Treasure Data incident

[EU Region] Elevated error rate and performance degradation for personalization API

Treasure Data experienced a major incident on January 30, 2025 affecting CDP API and CDP Personalization - Lookup API and 1 more component, lasting 4h 49m. The incident has been resolved; the full update timeline is below.

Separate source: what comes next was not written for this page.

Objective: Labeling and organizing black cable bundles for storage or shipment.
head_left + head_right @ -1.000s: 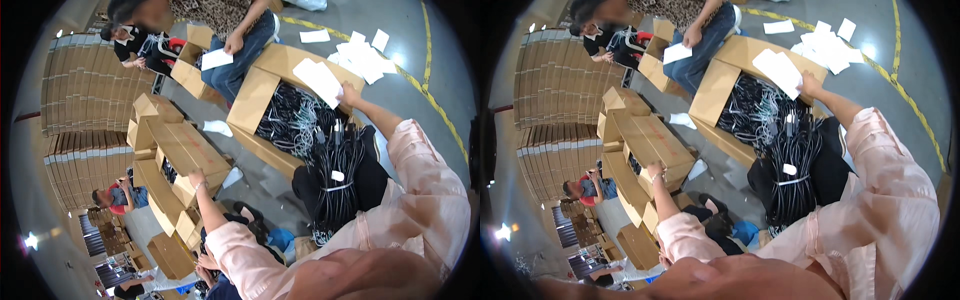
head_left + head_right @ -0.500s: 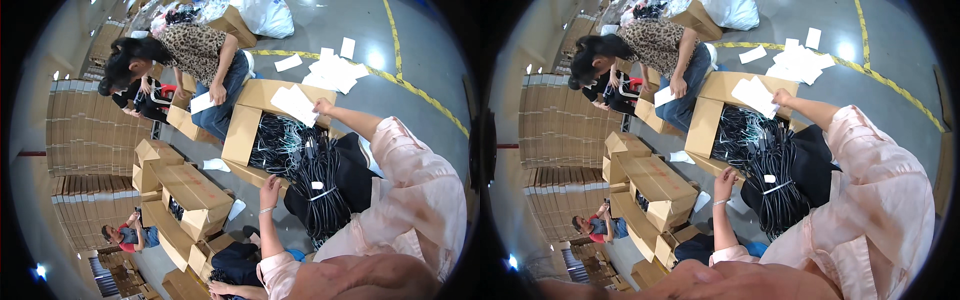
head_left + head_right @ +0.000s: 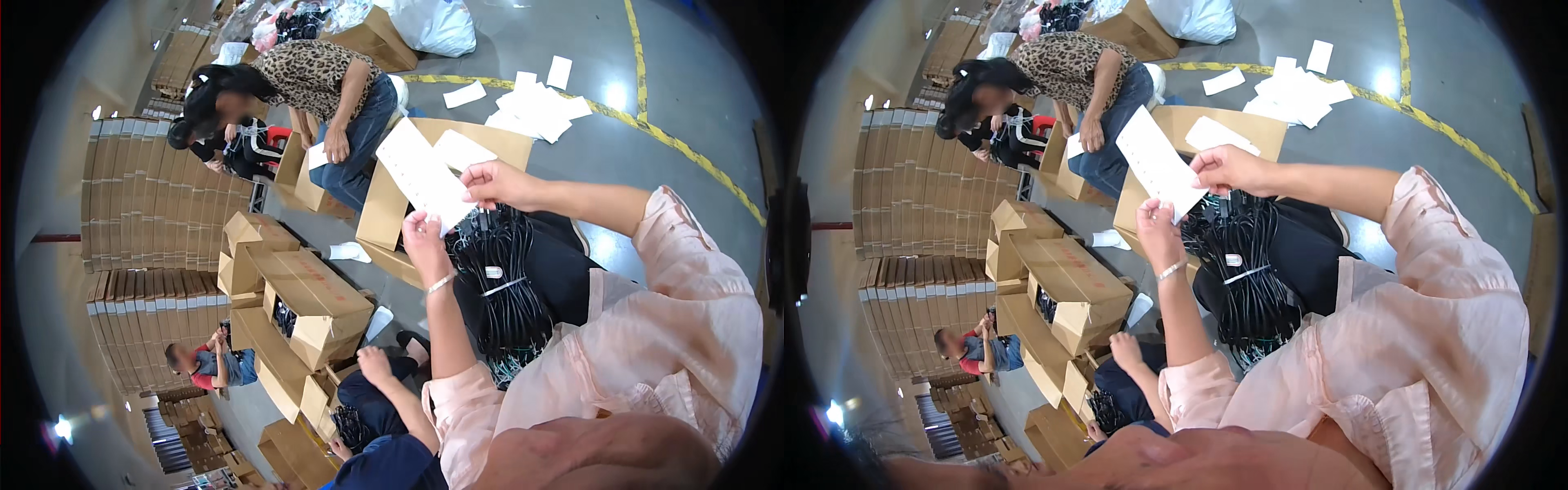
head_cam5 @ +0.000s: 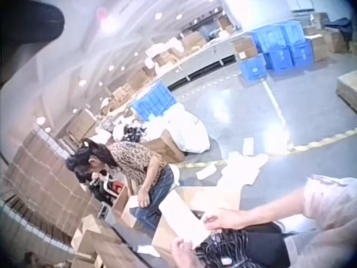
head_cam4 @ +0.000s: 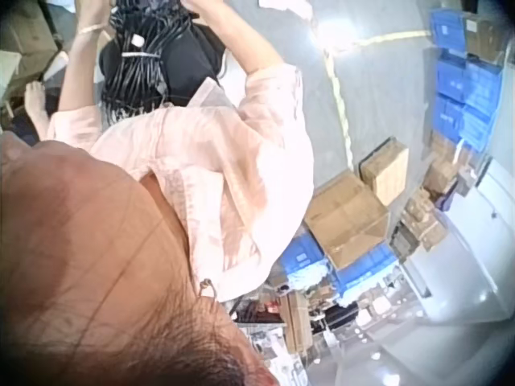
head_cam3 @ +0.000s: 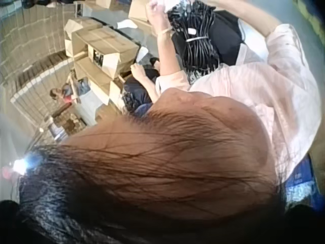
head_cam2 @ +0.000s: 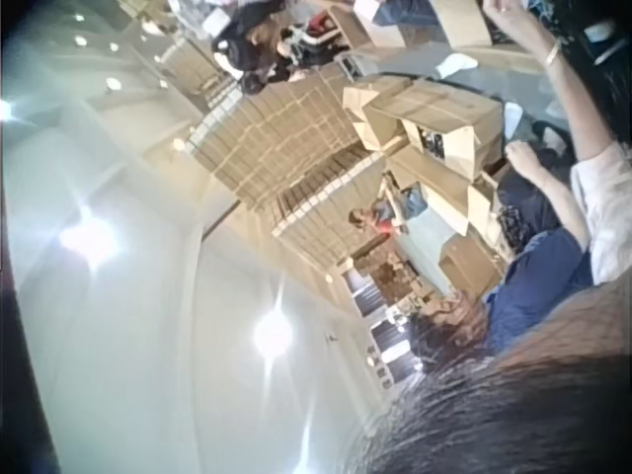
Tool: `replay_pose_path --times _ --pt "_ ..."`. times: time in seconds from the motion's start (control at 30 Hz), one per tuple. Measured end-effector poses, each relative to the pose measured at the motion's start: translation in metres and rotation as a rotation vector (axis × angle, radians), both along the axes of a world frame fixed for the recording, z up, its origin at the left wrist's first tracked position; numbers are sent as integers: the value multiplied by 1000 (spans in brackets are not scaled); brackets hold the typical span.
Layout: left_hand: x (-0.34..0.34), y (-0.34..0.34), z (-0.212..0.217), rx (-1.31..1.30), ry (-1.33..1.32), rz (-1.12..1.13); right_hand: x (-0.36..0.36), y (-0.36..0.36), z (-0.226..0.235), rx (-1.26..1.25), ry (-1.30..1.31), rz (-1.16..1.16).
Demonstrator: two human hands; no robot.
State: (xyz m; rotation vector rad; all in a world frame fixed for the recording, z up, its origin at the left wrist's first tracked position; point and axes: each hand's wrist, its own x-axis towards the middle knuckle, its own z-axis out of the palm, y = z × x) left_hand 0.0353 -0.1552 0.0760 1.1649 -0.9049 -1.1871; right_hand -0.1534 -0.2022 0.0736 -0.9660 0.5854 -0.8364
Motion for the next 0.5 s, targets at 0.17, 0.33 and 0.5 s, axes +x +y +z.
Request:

Started: Jan 30, 2025, 10:54 AM UTC
Resolved: Jan 30, 2025, 03:43 PM UTC
Duration: 4h 49m
Detected by Pingoru: Jan 30, 2025, 10:54 AM UTC

Affected components

CDP APICDP Personalization - Lookup APICDP Personalization - Ingest API

Update timeline

investigating Jan 30, 2025, 10:54 AM UTC

We detected degraded performance of personalization API and an error rate increase. We are currently investigating this issue.
monitoring Jan 30, 2025, 11:38 AM UTC

We are currently observing that the performance degradation and error rate have improved. We continue to closely monitor the metrics.
monitoring Jan 30, 2025, 12:31 PM UTC

We are continuing to monitor for any further issues.
monitoring Jan 30, 2025, 02:18 PM UTC

We are still monitoring the service. Between Thursday, 30 Jan 2025, 10:00 UTC to 11:05 UTC, customers experienced elevated error rates and longer latency for Profiles API lookup. Currently, the cluster workload has calmed down and is operating normally. Our response team is ready to provision additional processing capacity. However, we are closely monitoring the service status to avoid further downtime during peak times. In addition to it, we are working on isolating problematic accesses from the service. We will keep the status page open and update you on the progress.
resolved Jan 30, 2025, 03:43 PM UTC

We implemented fundamental isolation to a problematic configuration at 14:42 UTC. The remediation caused the cluster workload to drop from 60% to 1%. On Friday, we implemented write access isolation to the problematic configuration. It stopped the cluster workload from growing. Today, we implemented read access isolation that restored the cluster workload to the previous level. The system is operating normally now. We close the incident. We acknowledge we need further actions to prevent the same incident from happening again by a similar configuration. We will post further postmortem when we are ready.